Plus stupéfaite encore : Yu Yao. Celle qui venait d'abattre tous ses gardes était la fille qu'elle avait abandonnée. Était-ce vraiment la même fille bonne à rien, testée jadis et déclarée sans la moindre puissance mentale ni aucune possibilité d'éveil ?
« Duoduo, c'est la faute de maman. Je n'aurais pas dû accepter qu'on te jette sur l'Étoile Poubelle à l'époque, et je n'aurais pas dû te faire porter l'alliance matrimoniale à la place de ta grande sœur. Tu me pardonnes, dis ? »
« Croyez-vous que je devrais vous pardonner ? Croyez-vous que je vais vous pardonner ? Ou croyez-vous que je suis encore cette petite Duoduo qui attendait chaque jour vos bras, vos compliments, et le jour où vous la ramèneriez sur l'Étoile Empereur ?
« Je ne dois pas vous pardonner, et je ne vous pardonnerai pas. Celle que je suis aujourd'hui a passé depuis longtemps l'âge d'avoir besoin d'une mère. Celle que je suis aujourd'hui se suffit à elle-même pour se soutenir et pour apaiser ce cœur déjà blessé.
« J'aurais dû vous haïr profondément, mais la petite Duoduo ne le veut pas : elle nourrit encore des illusions à votre sujet. Alors, à partir de maintenant, ne nous fréquentons plus, ne nous dérangeons plus, et traitons-nous en étrangères.
« Après tout, votre fille a disparu de votre vie il y a quinze ans. »
Devant le portail, Leng Ruoheng et Shi Yichen virent enfin revenir un membre de la famille Yu, et ce membre était Lu Yunjin.
Shi Yichen s'avança et lui barra le passage.
« Tu es bien le petit frère de Duoduo ? Peux-tu nous faire entrer chez les Yu pour la retrouver ? »
Lu Yunjin le toisa de haut en bas, tout en méfiance.
« Qui êtes-vous ? Pourquoi cherchez-vous ma sœur ? Ma sœur n'est pas à la maison. »
« Je suis Shi Yichen, un ami proche de ta sœur. Elle vient de nous contacter pour nous demander de la rejoindre chez les Yu. Mais nous n'arrivons plus à la joindre, alors nous nous inquiétons et nous sommes venus voir. Nous ne pensions pas qu'il serait impossible d'entrer chez vous. »
« Vous êtes le maître des méchas Shi Yichen ? Vraiment ? Il faut que je vous dise, j'adore les méchas que vous fabriquez. J'ai un camarade de classe qui en a un de vous, il est vraiment beau et vraiment pratique. Je vous jure, tous les camarades sont jaloux de lui… »
« Merci d'aimer mes méchas, nous en reparlerons plus tard.

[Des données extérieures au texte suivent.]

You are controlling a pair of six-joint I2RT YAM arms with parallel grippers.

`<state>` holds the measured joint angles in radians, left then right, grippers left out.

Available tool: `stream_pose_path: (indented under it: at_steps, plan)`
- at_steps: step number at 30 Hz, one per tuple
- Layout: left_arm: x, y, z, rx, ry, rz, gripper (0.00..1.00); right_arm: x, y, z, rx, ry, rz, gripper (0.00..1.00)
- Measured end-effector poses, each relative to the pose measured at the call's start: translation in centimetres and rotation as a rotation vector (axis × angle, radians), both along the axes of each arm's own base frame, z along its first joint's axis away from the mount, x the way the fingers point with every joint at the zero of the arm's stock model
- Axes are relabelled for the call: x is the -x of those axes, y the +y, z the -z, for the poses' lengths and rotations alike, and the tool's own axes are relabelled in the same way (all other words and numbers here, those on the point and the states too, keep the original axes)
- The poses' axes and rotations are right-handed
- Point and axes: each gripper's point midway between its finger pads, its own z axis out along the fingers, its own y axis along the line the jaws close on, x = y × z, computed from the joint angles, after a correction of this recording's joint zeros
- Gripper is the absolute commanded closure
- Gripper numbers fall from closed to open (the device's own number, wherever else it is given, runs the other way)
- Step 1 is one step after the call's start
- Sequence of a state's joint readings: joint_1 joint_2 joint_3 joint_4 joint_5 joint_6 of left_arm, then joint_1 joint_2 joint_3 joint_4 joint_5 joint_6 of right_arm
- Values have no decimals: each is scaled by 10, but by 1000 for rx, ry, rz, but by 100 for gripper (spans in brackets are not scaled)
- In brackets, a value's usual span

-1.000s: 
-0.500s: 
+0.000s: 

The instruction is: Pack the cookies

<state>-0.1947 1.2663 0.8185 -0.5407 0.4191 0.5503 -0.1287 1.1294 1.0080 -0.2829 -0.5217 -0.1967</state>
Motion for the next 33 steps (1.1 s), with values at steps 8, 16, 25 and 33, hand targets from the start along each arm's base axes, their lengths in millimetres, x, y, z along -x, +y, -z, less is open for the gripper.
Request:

Pour l'instant, peux-tu nous faire entrer pour retrouver ta sœur Duoduo ? »
« Bien sûr, bien sûr. Euh, attendez un instant, je vais demander à l'intérieur. Si ma sœur est là et qu'elle veut bien vous voir, je vous ferai entrer. »
Puis, à peine Lu Yunjin eut-il mis un pied dans le grand hall qu'il découvrit un spectacle qui le glaça. Pris d'un doute, il se frotta les yeux et constata que ses yeux n'avaient rien.
Il se dit qu'il était peut-être entré par le mauvais côté, ressortit vivement et refit son entrée, pour retrouver exactement la même scène.